OC is the practice of decreasing the temperature of the oral mucosa by swishing ice water or chewing ice chips prior to, during, and after chemotherapy administration. It is postulated to reduce OM by constricting blood vessels in the mucosa, decreasing exposure of the mouth to the offending agent [2,7]. A second proposed mechanism of action is that cryotherapy reduces the metabolic function of epithelial and basal cells providing a cytoprotective effect [7]. Multiple studies have shown OC to be an effective treatment to prevent OM in patients treated with HD-Mel [7-10]. While there are no head-to-head studies comparing OC to palifermin, OC does provide a financial benefit with limited safety implications and is recommended as a preventative therapy by both the National Comprehensive Cancer Network (NCCN) and the Multinational Association of Supportive Care in Cancer and International Society of Oral Oncology (MASCC/ ISOO) in their respective guidelines [11,12].

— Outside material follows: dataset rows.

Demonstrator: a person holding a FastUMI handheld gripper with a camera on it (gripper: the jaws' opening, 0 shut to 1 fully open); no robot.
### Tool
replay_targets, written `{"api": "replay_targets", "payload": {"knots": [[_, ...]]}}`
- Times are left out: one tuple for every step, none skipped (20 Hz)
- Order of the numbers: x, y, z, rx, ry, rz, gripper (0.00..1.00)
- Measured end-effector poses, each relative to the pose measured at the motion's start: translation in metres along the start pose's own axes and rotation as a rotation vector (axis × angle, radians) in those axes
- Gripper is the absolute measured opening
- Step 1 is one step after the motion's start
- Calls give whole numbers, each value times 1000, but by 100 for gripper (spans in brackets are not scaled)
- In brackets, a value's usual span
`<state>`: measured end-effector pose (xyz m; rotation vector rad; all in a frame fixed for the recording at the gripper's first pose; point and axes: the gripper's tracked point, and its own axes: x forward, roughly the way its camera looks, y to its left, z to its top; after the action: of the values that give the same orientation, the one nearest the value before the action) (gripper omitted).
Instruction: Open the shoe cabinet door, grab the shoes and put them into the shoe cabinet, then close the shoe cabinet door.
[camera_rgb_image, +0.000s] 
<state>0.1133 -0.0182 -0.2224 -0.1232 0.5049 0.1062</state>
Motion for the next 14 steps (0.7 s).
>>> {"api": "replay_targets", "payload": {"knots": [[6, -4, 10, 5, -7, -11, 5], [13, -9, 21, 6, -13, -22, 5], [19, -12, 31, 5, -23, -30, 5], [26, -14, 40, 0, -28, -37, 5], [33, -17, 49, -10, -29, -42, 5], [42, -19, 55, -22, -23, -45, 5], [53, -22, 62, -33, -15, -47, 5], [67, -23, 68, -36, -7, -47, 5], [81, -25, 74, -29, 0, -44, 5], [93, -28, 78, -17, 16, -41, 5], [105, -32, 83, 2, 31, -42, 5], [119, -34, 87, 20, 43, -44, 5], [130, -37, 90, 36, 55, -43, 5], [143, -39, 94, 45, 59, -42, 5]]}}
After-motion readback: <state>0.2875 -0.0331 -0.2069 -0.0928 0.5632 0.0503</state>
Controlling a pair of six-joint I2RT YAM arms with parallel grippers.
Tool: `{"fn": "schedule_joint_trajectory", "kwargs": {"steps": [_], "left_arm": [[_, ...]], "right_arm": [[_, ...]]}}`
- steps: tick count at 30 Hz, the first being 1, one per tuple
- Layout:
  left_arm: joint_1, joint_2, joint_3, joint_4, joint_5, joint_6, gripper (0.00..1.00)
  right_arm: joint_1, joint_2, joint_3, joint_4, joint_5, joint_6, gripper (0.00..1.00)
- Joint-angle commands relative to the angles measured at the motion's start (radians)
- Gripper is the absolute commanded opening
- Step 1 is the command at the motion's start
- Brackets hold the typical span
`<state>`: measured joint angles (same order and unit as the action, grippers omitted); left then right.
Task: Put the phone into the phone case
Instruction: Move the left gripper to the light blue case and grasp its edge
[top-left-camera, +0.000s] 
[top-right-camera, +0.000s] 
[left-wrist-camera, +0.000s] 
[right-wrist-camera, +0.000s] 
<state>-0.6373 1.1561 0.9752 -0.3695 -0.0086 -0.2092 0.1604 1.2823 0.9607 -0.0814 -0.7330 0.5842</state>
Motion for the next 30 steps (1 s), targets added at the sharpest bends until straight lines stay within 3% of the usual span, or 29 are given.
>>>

Starting September 1, 2014, a standardized cryotherapy protocol was implemented in all ASCT patients receiving HD-Mel at Vanderbilt Ingram Cancer Center (VICC) (Figure 1). Patients at VICC are transplanted as outpatients, unless they have variables indicating a high-risk transplant warranting inpatient monitoring. Patients receive cryotherapy education and are instructed to chew ice for a total of seventy-five minutes, including thirty minutes prior to their infusion, during the fifteen-minute infusion, and thirty minutes after the infusion. This single center, retrospective, matched cohort study was conducted to evaluate the incidence and severity of OM before and after the institution of a standardized OC protocol.